Uploaded image for project: 'Couchbase Server'
  1. Couchbase Server
  2. MB-52313

[Windows] - cbas keeps crashing consistently when upgrading from 7.0.4-7274 to 7.1.0 on windows due to java.exe missing

    XMLWordPrintable

Details

    • Untriaged
    • Windows 64-bit
    • 1
    • Yes

    Description

      Found this issue while verifying toy build from MB-52249

      1. Install 7.0.4-7274 on a single windows 2019 node
      2. Setup the cluster and install travel-sample
      3. Upgrade the cluster to 7.1.0 release version

      Observe that cbas keeps crashing continuously with error:

      Service 'cbas' exited with status 1. Restarting.
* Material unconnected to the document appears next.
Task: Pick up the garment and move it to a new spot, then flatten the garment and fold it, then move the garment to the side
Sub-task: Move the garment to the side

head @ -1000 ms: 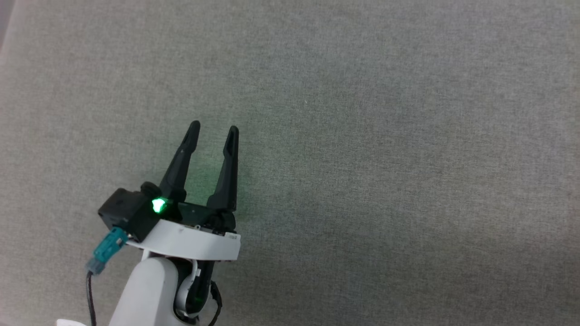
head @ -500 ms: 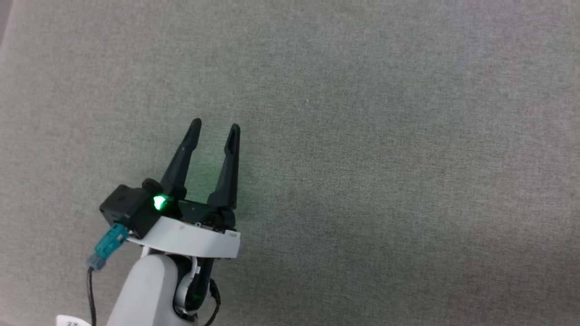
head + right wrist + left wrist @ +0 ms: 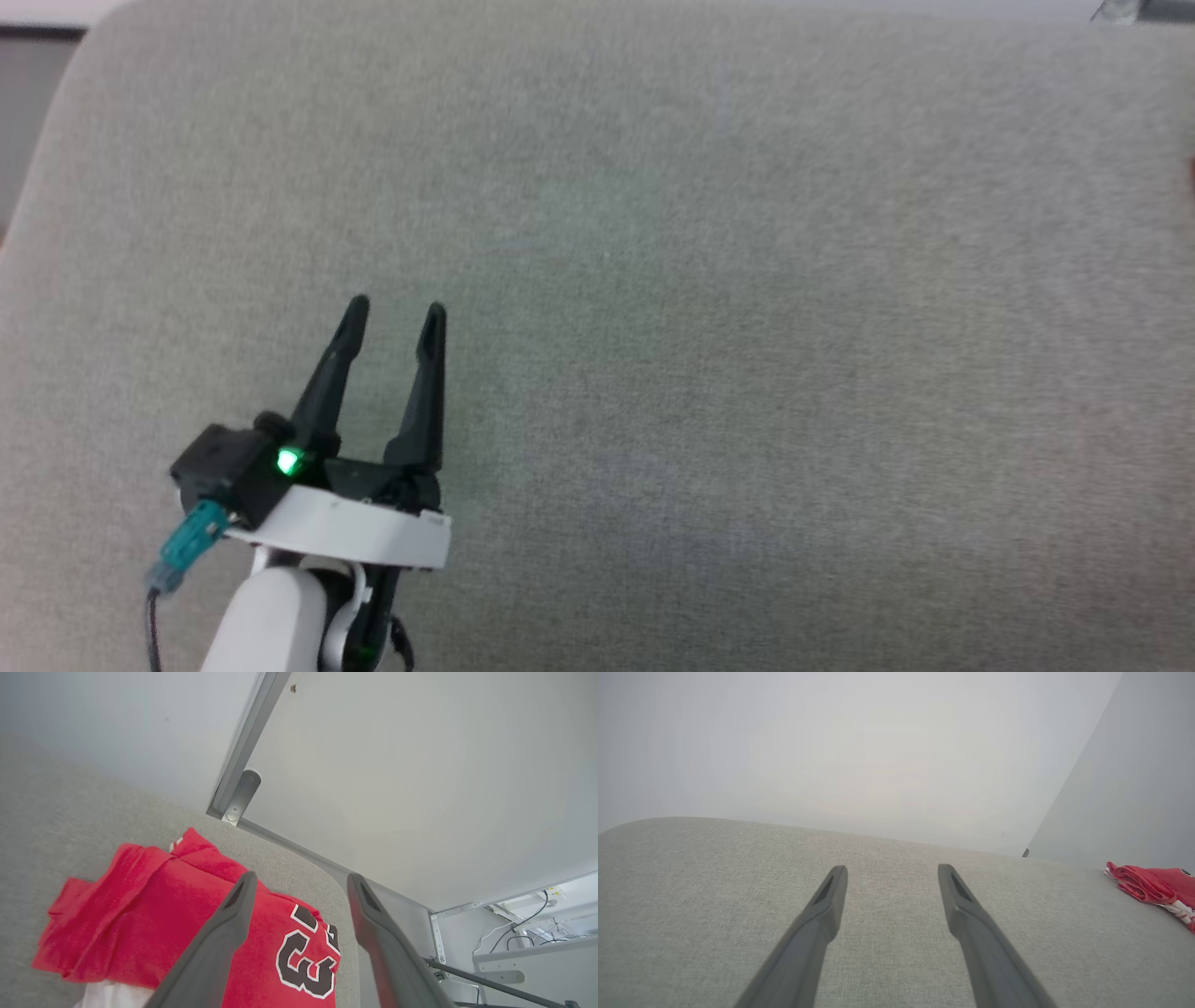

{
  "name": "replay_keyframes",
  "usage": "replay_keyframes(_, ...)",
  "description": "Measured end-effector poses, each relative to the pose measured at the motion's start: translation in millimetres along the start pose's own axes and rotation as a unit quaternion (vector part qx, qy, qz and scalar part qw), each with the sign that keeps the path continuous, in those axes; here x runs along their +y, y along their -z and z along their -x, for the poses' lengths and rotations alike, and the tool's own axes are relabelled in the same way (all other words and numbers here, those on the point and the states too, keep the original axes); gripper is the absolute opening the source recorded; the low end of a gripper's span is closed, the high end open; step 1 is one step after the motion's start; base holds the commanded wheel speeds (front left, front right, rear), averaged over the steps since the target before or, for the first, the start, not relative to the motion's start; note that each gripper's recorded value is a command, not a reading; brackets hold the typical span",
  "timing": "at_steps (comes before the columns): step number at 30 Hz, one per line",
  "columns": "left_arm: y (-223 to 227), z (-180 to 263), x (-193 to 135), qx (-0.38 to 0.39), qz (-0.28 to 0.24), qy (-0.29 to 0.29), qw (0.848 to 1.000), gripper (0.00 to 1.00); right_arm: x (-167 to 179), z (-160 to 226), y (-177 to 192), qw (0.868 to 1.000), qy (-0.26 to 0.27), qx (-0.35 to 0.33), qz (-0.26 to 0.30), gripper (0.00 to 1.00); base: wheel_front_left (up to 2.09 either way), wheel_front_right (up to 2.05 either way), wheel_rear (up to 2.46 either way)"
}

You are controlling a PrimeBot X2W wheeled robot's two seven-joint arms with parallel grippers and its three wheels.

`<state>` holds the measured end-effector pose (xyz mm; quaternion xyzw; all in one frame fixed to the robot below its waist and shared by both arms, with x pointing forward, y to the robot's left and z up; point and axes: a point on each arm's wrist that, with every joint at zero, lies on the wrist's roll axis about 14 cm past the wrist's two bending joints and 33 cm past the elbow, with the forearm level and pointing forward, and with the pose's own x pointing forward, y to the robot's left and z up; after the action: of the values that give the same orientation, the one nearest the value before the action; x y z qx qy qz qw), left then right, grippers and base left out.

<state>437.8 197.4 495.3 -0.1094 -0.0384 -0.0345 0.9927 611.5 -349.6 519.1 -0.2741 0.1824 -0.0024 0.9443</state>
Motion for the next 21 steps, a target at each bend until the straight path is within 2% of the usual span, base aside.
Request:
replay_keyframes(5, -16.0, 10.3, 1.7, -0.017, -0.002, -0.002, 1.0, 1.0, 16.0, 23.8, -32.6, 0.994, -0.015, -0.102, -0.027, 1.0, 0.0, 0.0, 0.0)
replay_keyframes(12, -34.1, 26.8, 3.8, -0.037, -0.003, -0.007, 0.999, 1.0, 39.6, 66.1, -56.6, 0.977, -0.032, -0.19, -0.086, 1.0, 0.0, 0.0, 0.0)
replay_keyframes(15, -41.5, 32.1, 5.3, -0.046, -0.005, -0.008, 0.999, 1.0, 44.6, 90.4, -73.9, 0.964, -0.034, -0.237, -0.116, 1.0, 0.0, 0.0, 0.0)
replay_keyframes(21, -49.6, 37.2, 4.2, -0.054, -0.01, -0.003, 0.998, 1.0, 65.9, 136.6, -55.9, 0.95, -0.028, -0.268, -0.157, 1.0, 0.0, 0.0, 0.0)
Messages:
      2022-05-25T17:05:20.024-07:00 INFO CBAS.cbas uuid: 88f1c109b55511914b3dc6b24fd61eeb
      2022-05-25T17:05:20.032-07:00 INFO CBAS.cbas IPv4 addresses: [172.23.136.107 127.0.0.1]
      2022-05-25T17:05:20.032-07:00 INFO CBAS.cbas IPv6 addresses: [fe80::f56b:fdf5:1076:31ed%Ethernet 5 ::1%Loopback Pseudo-Interface 1]
      2022-05-25T17:05:20.032-07:00 INFO CBAS.cbas setting ipv4 required, ipv6 optional
      2022-05-25T17:05:20.034-07:00 INFO CBAS.cbas using previously configured io devices (1)
      2022-05-25T17:05:20.034-07:00 INFO CBAS.cbas setting java.home to bundled jre (c:/Program Files/Couchbase/Server/lib/cbas\runtime)
      2022-05-25T17:05:20.034-07:00 ERRO CBAS.cbas cbas process aborting with exit code 1 due to error validating java home: unable to determine java version: exec: "c:/Program Files/Couchbase/Server/lib/cbas\\runtime\\bin
      java.exe": file does not exist
      2022-05-25T17:05:20.034-07:00 FATA CBAS.cbas error validating java home: unable to determine java version: exec: "c:/Program Files/Couchbase/Server/lib/cbas\\runtime\\bin
      java.exe": file does not exist

      We can see that java.exe is missing in the specified location

      Issue is not observed in 7.0.4-7265 (RC1)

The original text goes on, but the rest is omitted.